Marsh J D, Lachance D, Kim D
Circ Res. 1985 Jul;57(1):171-81. doi: 10.1161/01.res.57.1.171.
To examine mechanisms by which cardiac tissue regulates the beta-adrenergic receptor and physiological response to beta-adrenergic agonists, we studied the effects of cytoskeletal disrupting agents and inhibition of protein synthesis on receptor properties and contractile response to isoproterenol in intact cultured ventricular cells from embryonic chick heart. Thirty minutes of exposure of intact cells to 1 microM isoproterenol produced loss of the high-affinity state (KD = 4.5 +/- 1.5 nM) of the receptor found in cell membranes with no loss of total receptor number, whereas there was concomitant decline in the contractile response to 1 microM isoproterenol to 41 +/- 16% (SD) of control. Contractile response recovered within 60 minutes of agonist removal to 78 +/- 11% of initial response. There was concomitant recovery of the high-affinity state of the receptor, so that 1 hour after agonist removal there was 72% of the initial proportion of high-affinity receptors. This desensitization of the contractile response, as well as recovery after agonist removal, was markedly blunted by preincubation with cytochalasin B so that contractile responsiveness to isoproterenol was maintained at 77 +/- 13% of the initial response. Colchicine (10 microM) was without effect on the first 30 minutes of agonist-induced desensitization. More prolonged agonist exposure (1 microM isoproterenol for 24 hours) produced colchicine-sensitive loss of receptors from intact cells to 40% of control levels. Full recovery of receptor number occurred over 72 hours; this was completely blocked by cycloheximide (P less than 0.01). Thus, rapid desensitization and resensitization of the beta-receptor-mediated contractile response is associated with alterations in high-affinity agonist binding and appears to be modulated by microfilaments. Receptor down-regulation is dependent on functional microtubules, and recovery of these receptors after agonist removal requires protein synthesis.

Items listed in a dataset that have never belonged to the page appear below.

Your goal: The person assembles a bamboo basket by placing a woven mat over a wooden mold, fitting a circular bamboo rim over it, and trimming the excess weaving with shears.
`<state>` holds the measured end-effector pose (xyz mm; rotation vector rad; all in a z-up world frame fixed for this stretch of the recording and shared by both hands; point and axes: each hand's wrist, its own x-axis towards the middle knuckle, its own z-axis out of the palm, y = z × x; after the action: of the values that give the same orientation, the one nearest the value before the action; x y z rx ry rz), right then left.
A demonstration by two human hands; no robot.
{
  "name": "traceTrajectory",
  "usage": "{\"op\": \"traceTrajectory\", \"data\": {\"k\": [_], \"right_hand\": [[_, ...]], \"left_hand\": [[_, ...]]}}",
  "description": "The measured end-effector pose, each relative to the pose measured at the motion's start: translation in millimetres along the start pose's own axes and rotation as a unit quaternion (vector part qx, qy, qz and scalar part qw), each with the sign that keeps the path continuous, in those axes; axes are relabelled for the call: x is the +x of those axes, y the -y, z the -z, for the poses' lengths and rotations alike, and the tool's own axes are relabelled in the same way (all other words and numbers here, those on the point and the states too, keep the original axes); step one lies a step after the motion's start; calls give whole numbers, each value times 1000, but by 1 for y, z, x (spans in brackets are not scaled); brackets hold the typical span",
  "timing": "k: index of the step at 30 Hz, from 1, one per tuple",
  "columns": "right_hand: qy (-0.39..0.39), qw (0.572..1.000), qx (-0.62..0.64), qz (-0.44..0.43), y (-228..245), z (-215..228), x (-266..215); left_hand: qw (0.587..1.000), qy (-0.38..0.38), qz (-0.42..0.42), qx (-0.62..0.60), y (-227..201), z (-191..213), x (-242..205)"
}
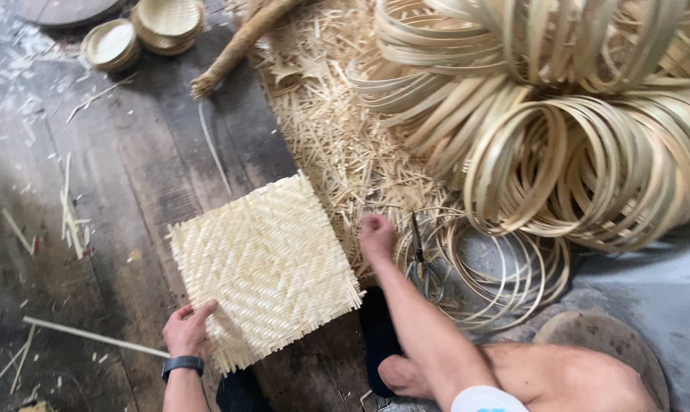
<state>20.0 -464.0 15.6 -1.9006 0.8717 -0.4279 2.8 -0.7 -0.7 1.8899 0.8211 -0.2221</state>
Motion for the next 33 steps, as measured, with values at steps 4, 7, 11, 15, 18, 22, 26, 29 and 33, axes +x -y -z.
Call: {"op": "traceTrajectory", "data": {"k": [4,7,11,15,18,22,26,29,33], "right_hand": [[-44,918,-343,-193,-28,99,5],[65,879,-402,-247,-54,128,-6],[16,907,-284,-309,-79,124,-18],[-39,912,-236,-334,-83,127,-26],[23,912,-166,-375,-77,122,-24],[-55,958,-24,-279,-67,111,-26],[-95,979,77,-162,-48,94,2],[-90,991,93,-26,-25,71,39],[33,982,-188,-9,-25,87,27]], "left_hand": [[994,-55,-49,82,-6,0,-5],[985,-91,-85,119,-15,-1,-15],[984,-98,-63,132,-33,-1,-31],[979,-104,-62,166,-48,-2,-43],[976,-111,-49,183,-57,-8,-48],[958,-145,-87,230,-66,-7,-58],[951,-166,-100,242,-77,-12,-59],[939,-184,-137,254,-83,-20,-65],[939,-187,-163,240,-88,-19,-72]]}}
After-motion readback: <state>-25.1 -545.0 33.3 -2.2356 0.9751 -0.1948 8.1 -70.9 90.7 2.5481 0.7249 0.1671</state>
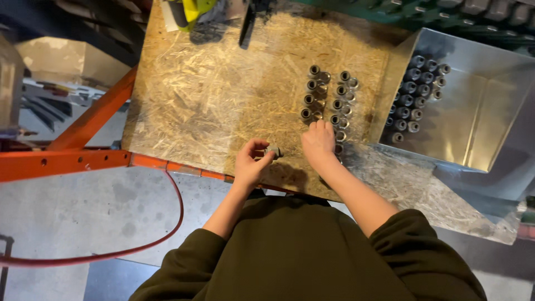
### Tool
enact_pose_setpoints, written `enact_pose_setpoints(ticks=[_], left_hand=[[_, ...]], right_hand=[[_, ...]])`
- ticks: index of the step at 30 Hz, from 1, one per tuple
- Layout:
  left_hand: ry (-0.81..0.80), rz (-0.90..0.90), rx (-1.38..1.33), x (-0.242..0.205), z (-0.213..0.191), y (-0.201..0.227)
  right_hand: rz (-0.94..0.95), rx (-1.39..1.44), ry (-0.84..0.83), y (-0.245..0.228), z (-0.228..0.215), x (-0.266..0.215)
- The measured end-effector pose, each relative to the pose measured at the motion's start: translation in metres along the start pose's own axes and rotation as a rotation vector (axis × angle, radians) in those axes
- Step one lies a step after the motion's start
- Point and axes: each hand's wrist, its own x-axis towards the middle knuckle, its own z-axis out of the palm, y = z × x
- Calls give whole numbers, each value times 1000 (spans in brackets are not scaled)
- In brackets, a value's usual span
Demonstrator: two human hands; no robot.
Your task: The person repeatedly picks up small cylindrical metal parts from a workbench, fits a ring onto each part by hand, and places the assembled units into a metal bin. The process is repeated for multiple parts throughout the clip.
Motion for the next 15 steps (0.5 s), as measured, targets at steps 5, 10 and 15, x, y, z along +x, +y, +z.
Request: enact_pose_setpoints(ticks=[5, 10, 15], left_hand=[[31, -10, -108, 1, -11, -16], [6, -30, -241, -3, -14, -11], [-18, -66, -413, -10, -6, 20]], right_hand=[[-72, 75, 4, -4, 12, 0], [-93, 156, 152, -9, -23, -13], [123, 721, 249, -4, -84, -49]])
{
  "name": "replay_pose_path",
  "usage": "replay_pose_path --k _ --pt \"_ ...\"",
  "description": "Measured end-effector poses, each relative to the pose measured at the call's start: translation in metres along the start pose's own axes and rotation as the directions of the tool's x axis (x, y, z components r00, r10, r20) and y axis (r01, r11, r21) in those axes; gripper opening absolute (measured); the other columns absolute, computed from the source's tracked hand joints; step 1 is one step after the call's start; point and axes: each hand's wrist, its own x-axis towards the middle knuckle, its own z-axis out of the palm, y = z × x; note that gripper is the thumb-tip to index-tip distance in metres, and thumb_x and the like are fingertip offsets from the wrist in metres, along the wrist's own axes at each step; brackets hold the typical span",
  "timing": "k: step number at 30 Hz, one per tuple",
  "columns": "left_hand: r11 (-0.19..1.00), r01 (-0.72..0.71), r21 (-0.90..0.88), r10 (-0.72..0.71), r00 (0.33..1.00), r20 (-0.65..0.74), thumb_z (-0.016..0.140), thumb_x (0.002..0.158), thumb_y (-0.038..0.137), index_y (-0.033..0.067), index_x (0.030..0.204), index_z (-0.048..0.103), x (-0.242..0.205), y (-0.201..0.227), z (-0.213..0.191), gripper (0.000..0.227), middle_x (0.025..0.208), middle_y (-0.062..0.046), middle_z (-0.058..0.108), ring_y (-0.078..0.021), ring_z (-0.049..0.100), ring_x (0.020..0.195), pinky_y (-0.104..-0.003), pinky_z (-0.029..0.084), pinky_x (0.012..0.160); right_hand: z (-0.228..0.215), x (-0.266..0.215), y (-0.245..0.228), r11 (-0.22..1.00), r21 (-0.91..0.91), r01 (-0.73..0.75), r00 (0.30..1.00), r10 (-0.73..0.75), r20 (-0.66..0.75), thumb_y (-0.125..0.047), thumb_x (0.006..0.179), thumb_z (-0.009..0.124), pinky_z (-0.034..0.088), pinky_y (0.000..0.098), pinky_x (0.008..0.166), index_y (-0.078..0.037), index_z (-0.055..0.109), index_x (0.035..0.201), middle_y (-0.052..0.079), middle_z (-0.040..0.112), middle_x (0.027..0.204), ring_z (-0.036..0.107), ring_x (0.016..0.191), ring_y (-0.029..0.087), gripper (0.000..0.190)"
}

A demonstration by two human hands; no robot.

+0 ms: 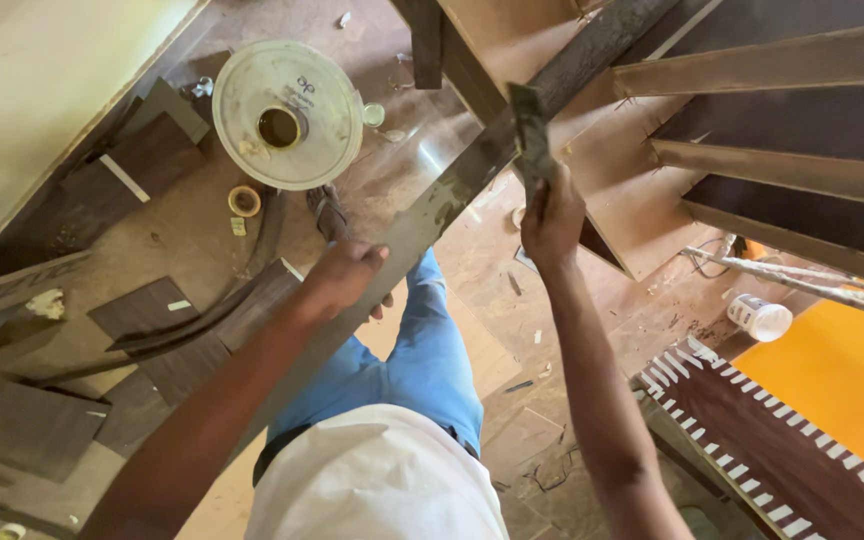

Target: The person uses a putty knife to scoop a viscous substance from a white bucket and applies it to a long, thin metal strip. The person repeatedly spreads the substance along the strip's length, occasionally dipping the tool back into the bucket to reload. The task is performed in a workshop setting with various tools and materials visible on the floor.

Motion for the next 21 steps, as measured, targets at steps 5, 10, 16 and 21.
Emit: replay_pose_path --k 5,10,16,21 --pt "0.993 0.107 -0.043 -0.1 0.985 0.139 0.044 0.103 0.033 0.0045 0.113 0.065 0.001 -0.004 -0.009 0.037 0.072 -0.016 0.071 -0.0219 0.066 0.049 -0.038 0.052 0.043 0.021 -0.032 0.015 0.923 0.326 -0.205 0.927 0.289 -0.238 -0.004 0.111 0.053 0.043 0.0295 0.074 0.0 0.057 0.108 0.008 0.056 0.09 0.048 0.081 0.017 0.006" --pt "0.991 0.125 -0.048 -0.117 0.982 0.147 0.046 0.104 0.032 0.0048 0.115 0.068 -0.008 -0.001 -0.009 0.037 0.072 -0.016 0.07 -0.0221 0.064 0.05 -0.036 0.051 0.043 0.053 -0.027 0.039 0.917 0.345 -0.2 0.84 0.341 -0.421 -0.004 0.108 0.056 0.041 0.0276 0.071 0.001 0.058 0.104 0.004 0.055 0.088 0.048 0.081 0.012 0.007" --pt "0.992 0.13 -0.008 -0.128 0.984 0.127 0.044 0.105 0.032 0.0045 0.117 0.068 -0.01 0.007 -0.012 0.038 0.071 -0.015 0.07 -0.0206 0.063 0.049 -0.036 0.051 0.043 0.063 -0.031 0.013 0.981 0.125 -0.148 0.892 0.186 -0.411 0.005 0.095 0.052 0.046 0.0324 0.071 0.003 0.062 0.108 0.015 0.06 0.091 0.057 0.078 0.025 0.016" --pt "0.994 0.104 -0.036 -0.098 0.985 0.139 0.044 0.106 0.032 0.0025 0.116 0.068 -0.011 0.009 -0.014 0.039 0.073 -0.014 0.071 -0.0201 0.064 0.05 -0.035 0.052 0.045 0.061 -0.08 -0.046 0.996 0.048 -0.076 0.959 0.087 -0.269 0.005 0.097 0.054 0.052 0.039 0.077 0.002 0.063 0.112 0.021 0.064 0.1 0.064 0.088 0.037 0.017"
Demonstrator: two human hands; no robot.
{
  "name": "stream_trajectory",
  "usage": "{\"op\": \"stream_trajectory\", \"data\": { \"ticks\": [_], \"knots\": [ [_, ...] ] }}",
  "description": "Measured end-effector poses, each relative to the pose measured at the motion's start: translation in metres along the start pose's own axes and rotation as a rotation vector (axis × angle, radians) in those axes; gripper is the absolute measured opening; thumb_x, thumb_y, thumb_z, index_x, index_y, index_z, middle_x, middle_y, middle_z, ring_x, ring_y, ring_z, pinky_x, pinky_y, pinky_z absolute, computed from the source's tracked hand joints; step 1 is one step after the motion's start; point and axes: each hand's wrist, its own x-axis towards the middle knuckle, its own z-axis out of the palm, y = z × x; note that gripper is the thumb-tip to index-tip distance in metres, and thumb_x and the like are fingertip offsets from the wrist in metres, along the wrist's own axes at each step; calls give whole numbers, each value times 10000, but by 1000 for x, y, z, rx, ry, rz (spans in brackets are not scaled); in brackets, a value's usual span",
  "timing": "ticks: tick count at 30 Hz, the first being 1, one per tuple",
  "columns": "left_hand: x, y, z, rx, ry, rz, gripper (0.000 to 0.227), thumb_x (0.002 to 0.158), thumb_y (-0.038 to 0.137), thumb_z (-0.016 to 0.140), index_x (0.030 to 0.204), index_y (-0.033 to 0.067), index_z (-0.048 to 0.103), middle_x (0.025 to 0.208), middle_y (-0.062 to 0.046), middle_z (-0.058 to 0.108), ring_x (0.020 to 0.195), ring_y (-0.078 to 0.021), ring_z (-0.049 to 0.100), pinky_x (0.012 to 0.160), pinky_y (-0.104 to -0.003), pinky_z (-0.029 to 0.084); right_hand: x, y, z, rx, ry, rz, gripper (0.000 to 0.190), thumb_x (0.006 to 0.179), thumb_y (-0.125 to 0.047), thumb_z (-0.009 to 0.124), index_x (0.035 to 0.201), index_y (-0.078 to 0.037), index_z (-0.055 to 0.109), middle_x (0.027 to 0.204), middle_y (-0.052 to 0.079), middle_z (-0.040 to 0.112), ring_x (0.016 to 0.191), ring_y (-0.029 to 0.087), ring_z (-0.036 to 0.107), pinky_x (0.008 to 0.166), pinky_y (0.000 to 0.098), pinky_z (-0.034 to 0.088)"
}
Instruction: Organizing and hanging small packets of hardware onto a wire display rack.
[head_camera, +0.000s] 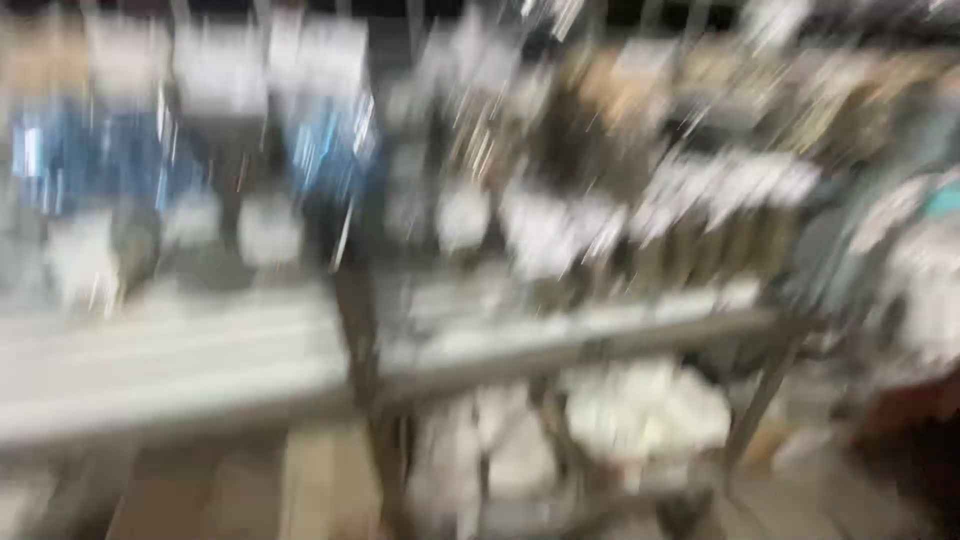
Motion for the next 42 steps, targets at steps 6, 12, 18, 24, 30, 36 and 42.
{"op": "stream_trajectory", "data": {
  "ticks": [6, 12, 18, 24, 30, 36, 42],
  "knots": [
    [-88, 80, -26, 165, 254, -213, 487, 966, 338, 552, 1340, 27, 573, 1383, -174, 633, 1249, -336, 657, 992, -462, 604, -51, 10, 27, 323, 153, 361, 442, 1046, -387, 503, 1310, -50, 614, 1244, 142, 707, 1153, 261, 669, 1010, 398, 509],
    [-77, 78, 20, -255, 234, -203, 639, 973, 422, 614, 1414, -34, 534, 1399, -287, 576, 1253, -452, 600, 1031, -593, 510, -54, -5, 23, 292, 296, 359, 648, 962, -503, 587, 1460, -89, 562, 1404, 86, 598, 1236, 243, 565, 1083, 399, 412],
    [-83, 55, -7, -449, 437, -420, 745, 837, 414, 561, 1451, 4, 461, 1485, -237, 551, 1343, -403, 554, 1128, -502, 447, -36, 0, 10, 355, 495, 318, 537, 987, -406, 494, 1341, -15, 591, 1276, 246, 644, 1141, 358, 609, 1035, 415, 467],
    [-93, 26, -58, -349, 602, -459, 681, 938, 464, 397, 1478, 52, 450, 1470, -237, 535, 1336, -419, 538, 1107, -526, 430, -29, -18, 36, 295, 555, 358, 521, 950, -371, 544, 1285, 24, 598, 1188, 207, 645, 1079, 328, 597, 980, 429, 472],
    [-95, 23, -59, -198, 601, -490, 714, 962, 507, 349, 1498, 43, 433, 1532, -238, 510, 1366, -423, 532, 1089, -530, 456, -29, -7, 33, 309, 526, 397, 482, 956, -353, 543, 1264, 12, 605, 1164, 201, 658, 1047, 335, 614, 972, 457, 480],
    [-104, -4, -84, -209, 580, -500, 715, 972, 523, 353, 1497, 46, 437, 1534, -258, 509, 1343, -427, 534, 1039, -532, 455, -35, -10, 33, 322, 497, 397, 550, 921, -363, 570, 1303, 31, 607, 1199, 220, 655, 1059, 329, 619, 969, 445, 489],
    [-100, -9, -91, -170, 574, -575, 755, 973, 533, 284, 1546, 48, 359, 1569, -254, 443, 1402, -466, 459, 1110, -599, 409, -33, -12, 36, 345, 528, 415, 524, 939, -359, 555, 1293, 22, 615, 1196, 220, 647, 1067, 341, 606, 982, 468, 470]
  ]
}}
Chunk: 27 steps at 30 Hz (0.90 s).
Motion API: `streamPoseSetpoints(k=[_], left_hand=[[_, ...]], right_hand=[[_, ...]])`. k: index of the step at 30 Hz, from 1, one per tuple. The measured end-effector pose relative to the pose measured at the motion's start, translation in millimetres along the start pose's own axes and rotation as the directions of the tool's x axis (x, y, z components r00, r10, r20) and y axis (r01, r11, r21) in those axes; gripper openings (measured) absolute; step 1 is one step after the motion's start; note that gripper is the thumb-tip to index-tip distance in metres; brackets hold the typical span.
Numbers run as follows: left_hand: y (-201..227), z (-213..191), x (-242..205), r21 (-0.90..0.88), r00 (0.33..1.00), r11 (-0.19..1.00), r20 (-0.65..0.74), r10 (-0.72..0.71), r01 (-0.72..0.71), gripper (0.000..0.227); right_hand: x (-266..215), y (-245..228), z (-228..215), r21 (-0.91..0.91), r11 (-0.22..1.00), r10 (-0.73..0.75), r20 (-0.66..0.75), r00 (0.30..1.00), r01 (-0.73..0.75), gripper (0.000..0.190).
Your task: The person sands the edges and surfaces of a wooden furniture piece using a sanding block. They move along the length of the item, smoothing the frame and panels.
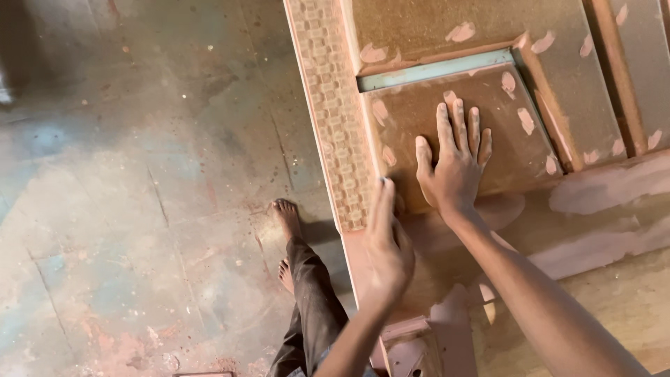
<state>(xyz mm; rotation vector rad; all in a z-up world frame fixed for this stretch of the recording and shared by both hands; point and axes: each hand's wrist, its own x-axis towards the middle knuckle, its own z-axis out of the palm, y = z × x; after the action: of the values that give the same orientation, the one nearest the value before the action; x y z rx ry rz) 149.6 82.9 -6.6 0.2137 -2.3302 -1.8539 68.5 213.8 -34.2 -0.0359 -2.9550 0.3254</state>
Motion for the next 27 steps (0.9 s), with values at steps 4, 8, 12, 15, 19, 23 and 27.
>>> streamPoseSetpoints(k=[4,8,12,15,19,23,27], left_hand=[[-21.7,17.7,44.1,-0.024,0.993,1.0,-0.118,-0.013,0.01,0.059],[-20.6,22.5,27.5,-0.048,0.996,0.999,-0.088,-0.002,-0.002,0.063],[-7.4,-19.5,-83.1,-0.075,0.953,0.957,0.139,-0.27,0.282,0.073],[-13.4,-36.2,-119.8,-0.052,0.955,0.96,0.13,-0.266,0.275,0.067],[-18.3,-29.7,-92.0,-0.002,0.978,0.982,0.09,-0.187,0.188,0.054],[-15.0,-9.1,-45.1,-0.104,1.0,0.994,0.003,-0.026,0.026,0.058],[-26.1,17.5,15.2,-0.044,0.989,0.998,-0.142,0.035,-0.041,0.054]], right_hand=[[6.3,-5.0,-2.5,0.018,1.0,-0.012,0.014,1.0,0.012,0.061],[1.4,-0.7,-0.8,0.013,1.0,-0.014,0.014,1.0,0.014,0.061],[3.1,1.0,3.1,0.0,1.0,-0.007,0.003,1.0,0.007,0.061],[2.3,2.3,3.3,-0.008,1.0,-0.014,-0.001,1.0,0.014,0.06],[2.3,1.1,2.9,0.003,1.0,-0.014,0.014,1.0,0.014,0.06],[1.9,2.0,3.1,0.011,1.0,-0.025,0.009,1.0,0.025,0.061],[3.1,5.0,3.7,-0.002,1.0,-0.01,0.025,1.0,0.01,0.061]])
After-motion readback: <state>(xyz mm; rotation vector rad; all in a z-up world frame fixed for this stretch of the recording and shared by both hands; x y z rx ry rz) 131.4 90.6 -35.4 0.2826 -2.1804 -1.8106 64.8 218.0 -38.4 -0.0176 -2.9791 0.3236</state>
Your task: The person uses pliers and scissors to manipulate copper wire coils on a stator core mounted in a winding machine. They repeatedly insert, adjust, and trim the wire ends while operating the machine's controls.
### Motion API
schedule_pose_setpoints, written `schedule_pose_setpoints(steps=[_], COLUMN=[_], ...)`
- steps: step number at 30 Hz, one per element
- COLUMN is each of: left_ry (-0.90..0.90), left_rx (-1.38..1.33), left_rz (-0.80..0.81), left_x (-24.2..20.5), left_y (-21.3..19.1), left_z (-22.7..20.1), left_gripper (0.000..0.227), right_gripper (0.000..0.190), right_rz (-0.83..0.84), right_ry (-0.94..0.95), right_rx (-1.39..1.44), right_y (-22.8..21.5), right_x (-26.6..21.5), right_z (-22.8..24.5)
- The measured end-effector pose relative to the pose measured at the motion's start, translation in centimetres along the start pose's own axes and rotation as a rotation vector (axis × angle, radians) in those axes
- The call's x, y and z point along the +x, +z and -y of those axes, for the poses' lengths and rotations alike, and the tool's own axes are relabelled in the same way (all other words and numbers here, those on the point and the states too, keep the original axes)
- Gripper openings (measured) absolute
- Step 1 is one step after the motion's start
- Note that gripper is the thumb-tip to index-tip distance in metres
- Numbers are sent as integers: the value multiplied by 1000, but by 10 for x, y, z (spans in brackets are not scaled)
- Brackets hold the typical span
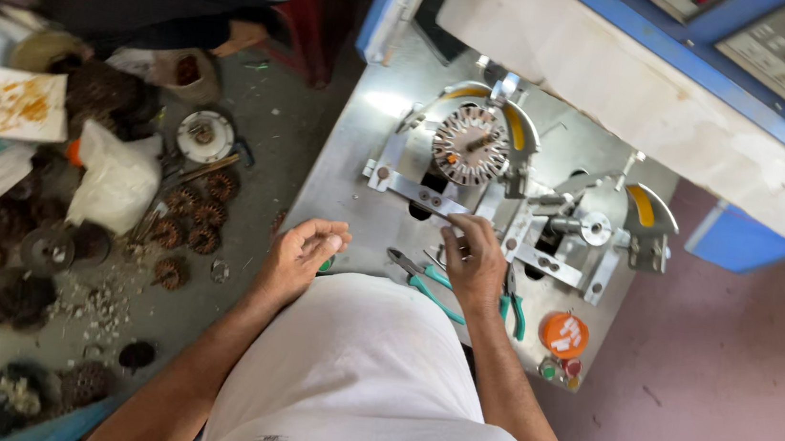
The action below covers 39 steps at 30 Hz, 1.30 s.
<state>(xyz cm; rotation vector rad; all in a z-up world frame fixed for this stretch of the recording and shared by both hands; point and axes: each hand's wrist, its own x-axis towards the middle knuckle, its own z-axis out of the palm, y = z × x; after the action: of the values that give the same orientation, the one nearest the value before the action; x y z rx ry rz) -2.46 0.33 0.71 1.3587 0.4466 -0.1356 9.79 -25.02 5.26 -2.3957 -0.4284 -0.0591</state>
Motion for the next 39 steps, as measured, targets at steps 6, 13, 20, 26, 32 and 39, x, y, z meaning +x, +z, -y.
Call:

为了研究心脏组织调节β-肾上腺素能受体的机制以及对β-肾上腺素能激动剂的生理反应,我们研究了细胞骨架破坏剂和蛋白质合成抑制对来自胚胎鸡心脏的完整培养心室细胞中受体特性和对异丙肾上腺素收缩反应的影响。完整细胞暴露于1微摩尔/升异丙肾上腺素30分钟后,细胞膜中发现的受体高亲和力状态(KD = 4.5 +/- 1.5纳摩尔)丧失,而总受体数量未减少,同时对1微摩尔/升异丙肾上腺素的收缩反应下降至对照的41 +/- 16%(标准差)。激动剂去除后60分钟内,收缩反应恢复至初始反应的78 +/- 11%。受体的高亲和力状态也随之恢复,因此激动剂去除1小时后,高亲和力受体的初始比例为72%。用细胞松弛素B预孵育可显著减弱这种收缩反应的脱敏以及激动剂去除后的恢复,从而使对异丙肾上腺素的收缩反应性维持在初始反应的77 +/- 13%。秋水仙碱(10微摩尔/升)对激动剂诱导的脱敏的前30分钟没有影响。更长时间的激动剂暴露(1微摩尔/升异丙肾上腺素处理24小时)导致完整细胞中受体数量出现秋水仙碱敏感的减少,降至对照水平的40%。受体数量在72小时内完全恢复;这被环己酰亚胺完全阻断(P小于0.01)。因此,β受体介导的收缩反应的快速脱敏和再敏化与高亲和力激动剂结合的改变有关,并且似乎受到微丝的调节。受体下调依赖于功能性微管,激动剂去除后这些受体的恢复需要蛋白质合成。